11 días para darle un descanso a la mente de exceso de información. Para tener momentos de «no hacer nada» sin rellenarlos con «scrolling». Para estar con nosotros mismos. Para conectar con las personas cara a cara.
También podemos verlo como 11 días para reconocer los efectos que tienen las redes sobre nosotros y/o las aplicaciones: para poder apreciar «lo bueno y lo malo», volviendo de una forma más consciente y aplicar todo lo aprendido.
Hablando sobre nuestra relación con la tecnología, Catherine Prive de la revista Time escribió: “Nos sentimos ocupados pero ineficaces. Conectados pero solos. La misma tecnología que nos da tanta libertad también actúa como una correa, y cuanto más atados estamos, más surge la pregunta de quién tiene realmente el control.”

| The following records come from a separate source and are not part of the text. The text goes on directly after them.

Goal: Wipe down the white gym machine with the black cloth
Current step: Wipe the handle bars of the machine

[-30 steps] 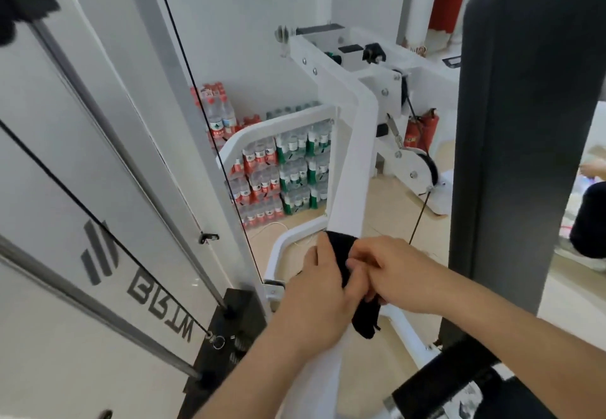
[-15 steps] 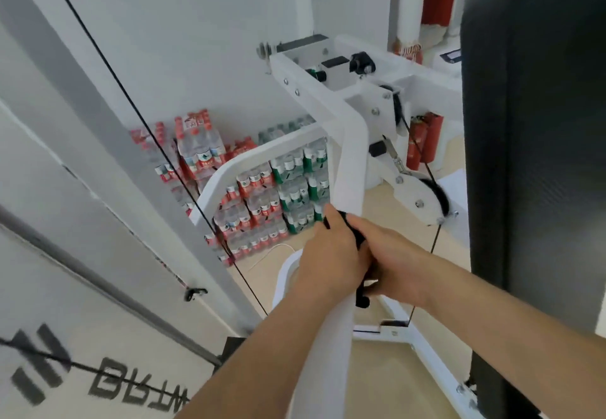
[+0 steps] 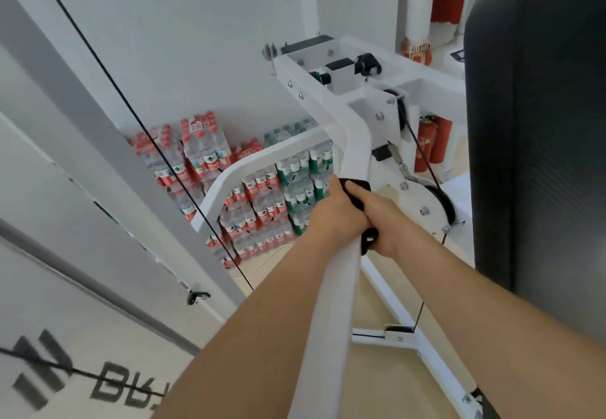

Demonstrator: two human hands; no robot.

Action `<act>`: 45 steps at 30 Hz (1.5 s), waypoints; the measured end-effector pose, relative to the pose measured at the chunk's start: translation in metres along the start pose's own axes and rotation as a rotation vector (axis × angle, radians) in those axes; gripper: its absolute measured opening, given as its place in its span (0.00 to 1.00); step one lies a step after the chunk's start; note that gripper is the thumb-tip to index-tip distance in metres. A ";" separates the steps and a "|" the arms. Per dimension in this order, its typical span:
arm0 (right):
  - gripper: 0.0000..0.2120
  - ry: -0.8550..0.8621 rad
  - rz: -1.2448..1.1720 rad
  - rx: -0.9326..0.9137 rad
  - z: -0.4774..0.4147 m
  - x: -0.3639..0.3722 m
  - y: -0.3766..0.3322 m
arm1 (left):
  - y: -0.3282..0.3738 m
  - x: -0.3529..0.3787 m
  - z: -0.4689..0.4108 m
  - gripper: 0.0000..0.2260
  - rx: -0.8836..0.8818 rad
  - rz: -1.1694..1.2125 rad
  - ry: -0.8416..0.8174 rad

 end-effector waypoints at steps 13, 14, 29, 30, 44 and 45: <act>0.27 -0.049 0.249 0.050 0.128 0.002 0.093 | -0.044 0.004 0.167 0.37 -0.037 -0.032 -0.048; 0.26 -0.068 0.275 0.044 0.143 0.004 0.102 | -0.050 0.004 0.184 0.38 -0.037 -0.032 -0.043; 0.14 0.020 1.078 -0.535 0.311 0.007 0.159 | -0.143 -0.014 0.380 0.07 0.053 0.315 -0.117; 0.12 0.006 0.981 -0.567 0.314 0.005 0.154 | -0.145 -0.017 0.377 0.09 0.055 0.304 -0.078; 0.16 -0.222 1.356 -0.674 0.346 0.035 0.083 | -0.096 0.001 0.470 0.16 -0.043 0.152 0.345; 0.15 -0.197 1.471 -0.723 0.344 0.037 0.095 | -0.097 0.013 0.474 0.19 -0.091 0.150 0.370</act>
Point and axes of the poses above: each hand's wrist, its own z-axis away from the middle knuckle, its own x-axis out of the palm, y = z × x, the point moved 6 cm from there along -z, towards the middle knuckle, and after that the axes turned 11 degrees about -z, right-handed, at the moved point
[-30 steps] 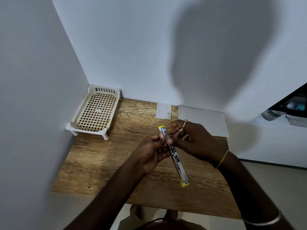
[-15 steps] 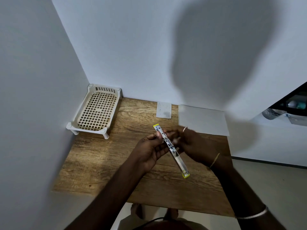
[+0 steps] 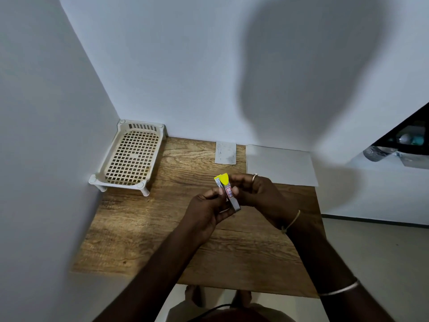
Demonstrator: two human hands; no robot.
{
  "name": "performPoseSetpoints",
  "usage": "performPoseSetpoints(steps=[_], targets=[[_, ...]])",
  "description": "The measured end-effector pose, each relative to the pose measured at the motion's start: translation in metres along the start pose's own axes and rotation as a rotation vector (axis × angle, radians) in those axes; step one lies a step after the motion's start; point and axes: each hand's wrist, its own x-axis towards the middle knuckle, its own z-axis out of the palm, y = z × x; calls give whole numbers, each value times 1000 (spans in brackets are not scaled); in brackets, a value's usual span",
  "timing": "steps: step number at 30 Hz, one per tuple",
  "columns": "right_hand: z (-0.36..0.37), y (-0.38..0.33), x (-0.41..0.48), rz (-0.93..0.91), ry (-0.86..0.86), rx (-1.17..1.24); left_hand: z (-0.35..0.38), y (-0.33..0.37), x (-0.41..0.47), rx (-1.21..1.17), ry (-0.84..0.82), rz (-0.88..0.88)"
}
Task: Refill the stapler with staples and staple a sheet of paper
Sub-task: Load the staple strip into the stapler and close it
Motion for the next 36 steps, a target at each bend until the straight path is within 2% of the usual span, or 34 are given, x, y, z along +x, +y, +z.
performPoseSetpoints(steps=[4, 9, 14, 16, 20, 24, 27, 29, 31, 36], targets=[[4, 5, -6, 19, -87, 50, -3, -5, -3, 162, 39, 77], [12, 18, -10, 72, 55, -120, -1, -19, -13, 196, 35, 88], [11, 30, -13, 7, 83, -327, -2, -28, -16, 243, -47, 100], [6, 37, -14, 18, 79, -297, 0, -31, -14, 267, -74, 100], [2, 58, -18, 41, 92, -268, 6, -40, -2, 347, -27, 19], [-4, 78, -19, 29, 198, -473, 2, -53, 7, 601, 4, -1], [-11, 91, -13, 18, 205, -753, -11, -63, 19, 764, 162, 8], [-15, 99, -7, 68, 157, -982, -18, -64, 23, 828, 238, 21], [-18, 108, -3, 138, 89, -1125, -23, -65, 26, 922, 247, 59], [-24, 121, 5, 185, -4, -1267, -28, -66, 28, 1116, 270, 132]])
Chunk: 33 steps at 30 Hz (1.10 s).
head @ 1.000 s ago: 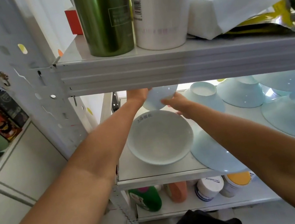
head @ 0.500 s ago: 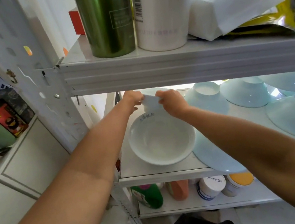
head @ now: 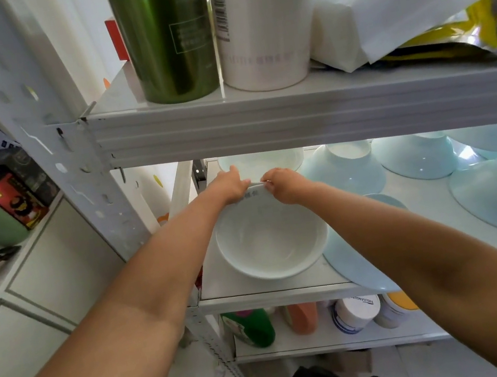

Te invito a que utilices estos días, no sólo para disfrutar y literalmente desconectar, sino sobre todo para aprender sobre ti y tu relación con tu tecnología: reconoce dónde tienes tú el control y dónde lo pierdes, cuándo te hace sentir más sola que acompañada, y cuándo tiene un efecto negativo sobre tu eficacia.
Comparto contigo algunas preguntas que te pueden ser útiles:
– ¿Cómo cambia tu mañana si no chequeas tu teléfono al despertar?, ¿qué haces?, ¿qué disfrutas?, ¿qué sientes?
– ¿Cómo cambia tu sueño si no utilizas tu teléfono antes de irte a dormir?
– ¿Qué aplicaciones utilizas solamente para evadir el silencio o el «no hacer nada»?, ¿vale la pena mantenerlas?, ¿con qué actividad la podrías remplazar y/o cómo puedes cambiar tu relación con el «no hacer nada»?
– ¿Qué redes sociales utilizas?, ¿qué has sentido al no tenerlas?, ¿qué miedos y qué inseguridades han salido? Y al revés, ¿en qué cosas te has sentido mejor y más tranquila? Sabiendo esto: ¿qué cuentas quieres seguir y no seguir?, ¿cuánto quieres utilizarlo?, ¿para qué?, ¿quieres poner horarios y objetivos fijos? (¿Sabes que hay aplicaciones que te bloquean apps el tiempo que tú quieras?)
-¿Qué actividades has descubierto o redescubierto al no tener el teléfono siempre contigo?, ¿cuáles quieres mantener y seguir haciendo?
Nuestra vida con el teléfono está tan normalizada que es fácil no ver que tenemos adicción o dependencia. Nos podemos decir “es que necesito las redes para mi trabajo”, “todo el mundo está en las apps de citas”, o “juego porque dicen que así mi cerebro se mantendrá joven”. Te invito a que utilices estos días para mirar tu uso con honestidad hacia ti mismo – sin excusas.
El internet y las redes no tienen solamente aspectos negativos.
Sabemos que pueden ayudar a crear comunidad – sobre todo para temas estigmatizados. También sabemos (y en Rādika es una de nuestras misiones principales) que pueden ser fuentes de recursos y conocimientos.
Aprovechemos estos días para hacer limpieza, para conocernos, para encontrarnos con nosotros mismos y con los demás, para cuestionar y así regresar de una forma más consciente.